Development and Maintenance of large-scale db systems many times requires constant changes to the actual DB system. Holding off the scripts to migrate these will be painful.
We found there is nothing existing earlier and developed one inspired by, Flyway, Alembic
This is a python library, which you can execute as a pre-hook using sys python. Or as a migration framework before deployment/server-startup in your application as required.
- python -m build
- python -m twine upload --verbose --repository pypi dist/*
You can install from pypi using pip install clickhouse-migrator
.
# <= v1.0.4
from migration_lib.migrate import migrate
migrate(db_name, migrations_home, db_host, db_user, db_password, create_db_if_no_exists)
# > v1.0.4
from clickhouse_migrate.migrate import migrate
migrate(db_name, migrations_home, db_host, db_user, db_password, create_db_if_no_exists)
Parameter | Description | Default |
---|---|---|
db_name | Clickhouse database name | None |
migrations_home | Path to list of migration files | <project_root> |
db_host | Clickhouse database hostname | localhost |
db_password | ***** | **** |
create_db_if_no_exists | If the db_name is not present, enabling this will create the db |
True |
db_port | Database port incase your server runs on a non default port | None (defaults to 9000) |
queue_exec | Command Pipelining (wait for system mutations if any to complete) for every command | True |
The filenames are pretty similar to how flyway
keeps it.
Your first version filename should be prefixed with V1__
(double underscore)
These migrations are executed one by one, failures in between will stop and not further version files will be executed.

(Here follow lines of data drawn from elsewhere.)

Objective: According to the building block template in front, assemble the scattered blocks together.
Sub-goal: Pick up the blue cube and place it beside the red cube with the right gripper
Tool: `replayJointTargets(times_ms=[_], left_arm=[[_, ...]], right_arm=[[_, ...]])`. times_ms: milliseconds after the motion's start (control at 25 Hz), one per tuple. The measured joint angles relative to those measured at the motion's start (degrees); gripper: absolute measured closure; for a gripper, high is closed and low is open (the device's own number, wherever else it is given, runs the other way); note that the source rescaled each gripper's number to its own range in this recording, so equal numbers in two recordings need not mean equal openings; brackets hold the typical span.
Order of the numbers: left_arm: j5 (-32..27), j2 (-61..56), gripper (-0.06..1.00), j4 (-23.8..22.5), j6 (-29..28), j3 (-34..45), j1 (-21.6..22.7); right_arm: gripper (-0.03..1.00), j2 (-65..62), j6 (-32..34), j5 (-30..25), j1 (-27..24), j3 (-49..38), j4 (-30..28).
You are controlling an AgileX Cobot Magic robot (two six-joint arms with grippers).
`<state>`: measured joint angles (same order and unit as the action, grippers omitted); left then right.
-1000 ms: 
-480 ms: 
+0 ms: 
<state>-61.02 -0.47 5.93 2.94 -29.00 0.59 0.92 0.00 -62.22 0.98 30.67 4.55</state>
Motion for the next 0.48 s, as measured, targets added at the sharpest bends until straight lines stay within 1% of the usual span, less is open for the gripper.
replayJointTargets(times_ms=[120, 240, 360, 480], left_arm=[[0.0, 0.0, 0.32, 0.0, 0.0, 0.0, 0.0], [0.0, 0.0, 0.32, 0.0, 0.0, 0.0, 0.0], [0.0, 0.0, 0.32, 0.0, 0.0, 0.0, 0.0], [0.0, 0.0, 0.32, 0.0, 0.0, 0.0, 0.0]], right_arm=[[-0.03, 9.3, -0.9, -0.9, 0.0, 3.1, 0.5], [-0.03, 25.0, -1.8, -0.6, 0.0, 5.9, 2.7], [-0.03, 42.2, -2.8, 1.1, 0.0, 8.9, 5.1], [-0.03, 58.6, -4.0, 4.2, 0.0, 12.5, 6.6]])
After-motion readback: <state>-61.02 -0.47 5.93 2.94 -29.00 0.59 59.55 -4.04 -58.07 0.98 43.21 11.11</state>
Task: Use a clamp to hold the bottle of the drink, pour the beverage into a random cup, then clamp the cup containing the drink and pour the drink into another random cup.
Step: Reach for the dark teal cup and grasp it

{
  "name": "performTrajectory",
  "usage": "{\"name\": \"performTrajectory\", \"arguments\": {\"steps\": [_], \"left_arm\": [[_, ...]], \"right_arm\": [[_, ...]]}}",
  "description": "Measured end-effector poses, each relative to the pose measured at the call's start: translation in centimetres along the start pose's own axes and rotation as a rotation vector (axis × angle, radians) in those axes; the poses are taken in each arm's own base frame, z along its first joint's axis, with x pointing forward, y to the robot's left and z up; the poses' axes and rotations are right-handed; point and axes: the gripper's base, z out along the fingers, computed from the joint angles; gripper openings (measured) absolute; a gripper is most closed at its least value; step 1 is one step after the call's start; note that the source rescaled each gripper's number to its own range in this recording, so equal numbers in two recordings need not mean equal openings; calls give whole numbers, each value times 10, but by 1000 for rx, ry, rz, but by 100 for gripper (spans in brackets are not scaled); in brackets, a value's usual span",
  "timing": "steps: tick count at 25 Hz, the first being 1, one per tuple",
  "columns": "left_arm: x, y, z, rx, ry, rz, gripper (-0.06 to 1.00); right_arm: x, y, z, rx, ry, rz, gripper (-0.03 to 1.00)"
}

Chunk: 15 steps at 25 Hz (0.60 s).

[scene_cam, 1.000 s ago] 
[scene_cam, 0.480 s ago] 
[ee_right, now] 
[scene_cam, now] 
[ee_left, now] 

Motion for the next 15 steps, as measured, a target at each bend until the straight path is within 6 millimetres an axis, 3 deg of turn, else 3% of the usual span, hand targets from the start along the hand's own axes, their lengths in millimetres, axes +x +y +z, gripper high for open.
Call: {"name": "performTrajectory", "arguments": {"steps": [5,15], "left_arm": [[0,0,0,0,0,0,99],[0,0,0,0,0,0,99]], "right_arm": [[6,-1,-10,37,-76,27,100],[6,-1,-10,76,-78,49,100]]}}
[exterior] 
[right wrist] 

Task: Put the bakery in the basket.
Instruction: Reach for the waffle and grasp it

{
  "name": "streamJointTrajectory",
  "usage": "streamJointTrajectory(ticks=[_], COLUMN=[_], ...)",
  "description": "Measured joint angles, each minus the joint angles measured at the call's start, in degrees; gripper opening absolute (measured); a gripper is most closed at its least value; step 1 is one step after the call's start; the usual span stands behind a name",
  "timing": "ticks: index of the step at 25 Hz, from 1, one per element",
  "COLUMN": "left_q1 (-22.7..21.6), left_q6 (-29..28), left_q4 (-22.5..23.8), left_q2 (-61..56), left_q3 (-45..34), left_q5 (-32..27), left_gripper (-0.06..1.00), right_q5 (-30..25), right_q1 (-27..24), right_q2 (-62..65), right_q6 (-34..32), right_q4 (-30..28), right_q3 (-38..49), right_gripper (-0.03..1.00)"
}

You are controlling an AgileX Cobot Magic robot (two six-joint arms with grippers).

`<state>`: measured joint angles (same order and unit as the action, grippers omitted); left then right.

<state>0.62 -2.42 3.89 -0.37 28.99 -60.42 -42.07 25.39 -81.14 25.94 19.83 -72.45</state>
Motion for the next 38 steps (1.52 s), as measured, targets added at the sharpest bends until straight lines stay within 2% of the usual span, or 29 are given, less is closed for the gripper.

If your migration is a single statement, you can create a file in the migration folder using the .sql extension and push your migration statement in there.
If you want to execute more than one statement in your migration, you can use a json file using the array syntax. Note that when using a json file, contents should be a valid json array as show. Ensure to keep migrations logical. Its not a good practise to push all migrations to one json file and neither is it wise to in all cases have them each statement in one file.
[
"CREATE TABLE pytest.sample1(id UInt32, name String) ENGINE MergeTree PARTITION BY tuple() ORDER BY tuple()",
"CREATE TABLE pytest.sample2(id UInt32, name String) ENGINE MergeTree PARTITION BY tuple() ORDER BY tuple()",
"CREATE TABLE pytest.sample3(id UInt32, name String) ENGINE MergeTree PARTITION BY tuple() ORDER BY tuple()"
]